■ EXERCISE REQUIREMENTS: Only the lines that include "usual" should be copied from the data below.

====== GIVEN MATERIAL ======

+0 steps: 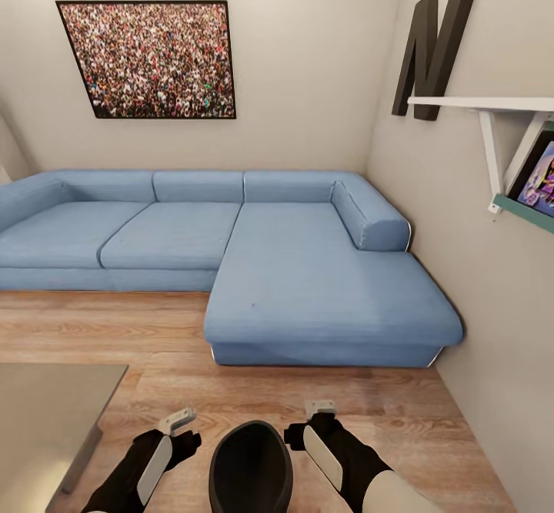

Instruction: Place each of the two pumpkins and all three candles from the living room inside a cabinet in the living room (use any cabinet), then make sure every cabinet is closed, and position the cauldron so it is next to a table in the living room.

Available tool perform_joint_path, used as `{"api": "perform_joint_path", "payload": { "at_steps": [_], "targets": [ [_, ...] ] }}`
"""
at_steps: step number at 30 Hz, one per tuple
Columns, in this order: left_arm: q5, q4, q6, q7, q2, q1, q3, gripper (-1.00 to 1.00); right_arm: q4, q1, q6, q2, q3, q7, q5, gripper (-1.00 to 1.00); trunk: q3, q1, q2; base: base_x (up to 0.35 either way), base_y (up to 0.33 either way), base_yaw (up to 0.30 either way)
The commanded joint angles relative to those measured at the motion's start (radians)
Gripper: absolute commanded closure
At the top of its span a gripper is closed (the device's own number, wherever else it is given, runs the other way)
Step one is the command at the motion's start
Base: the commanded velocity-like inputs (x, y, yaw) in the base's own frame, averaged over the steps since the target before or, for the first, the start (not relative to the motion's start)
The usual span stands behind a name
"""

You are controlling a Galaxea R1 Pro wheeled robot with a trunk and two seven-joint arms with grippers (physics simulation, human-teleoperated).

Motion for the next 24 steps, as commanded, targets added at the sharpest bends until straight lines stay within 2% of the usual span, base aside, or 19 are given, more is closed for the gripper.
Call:
{"api": "perform_joint_path", "payload": {
  "at_steps": [1,4,8,11,24],
  "targets": [
    [0.000,0.001,-0.001,0.000,-0.001,0.000,0.000,-1.00,0.000,0.000,0.000,0.000,0.000,0.001,0.000,-1.00,-0.003,0.004,-0.007,0.000,0.000,0.000],
    [0.000,0.001,-0.001,0.000,-0.003,0.000,-0.004,-1.00,0.000,0.000,-0.011,0.000,0.000,0.002,0.000,-1.00,-0.013,0.015,-0.028,0.000,0.000,0.000],
    [0.000,0.002,-0.004,0.000,-0.002,0.000,-0.058,-1.00,0.009,0.000,-0.047,0.000,0.001,0.004,-0.001,-1.00,-0.025,0.031,-0.056,0.000,0.000,0.000],
    [0.001,0.002,-0.009,0.000,-0.003,0.000,-0.080,-1.00,0.019,0.000,-0.058,0.000,0.001,0.006,0.000,-1.00,-0.035,0.042,-0.077,0.000,0.000,0.000],
    [0.001,0.002,-0.012,0.000,-0.003,0.000,-0.089,-1.00,0.025,0.000,-0.063,0.000,0.002,0.008,0.001,-1.00,-0.075,0.092,-0.168,0.000,0.000,0.000]
  ]
}}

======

■ WRITTEN SOLUTION:
The usual span stands behind a name
Motion for the next 24 steps, as commanded, targets added at the sharpest bends until straight lines stay within 2% of the usual span, base aside, or 19 are given, more is closed for the gripper.

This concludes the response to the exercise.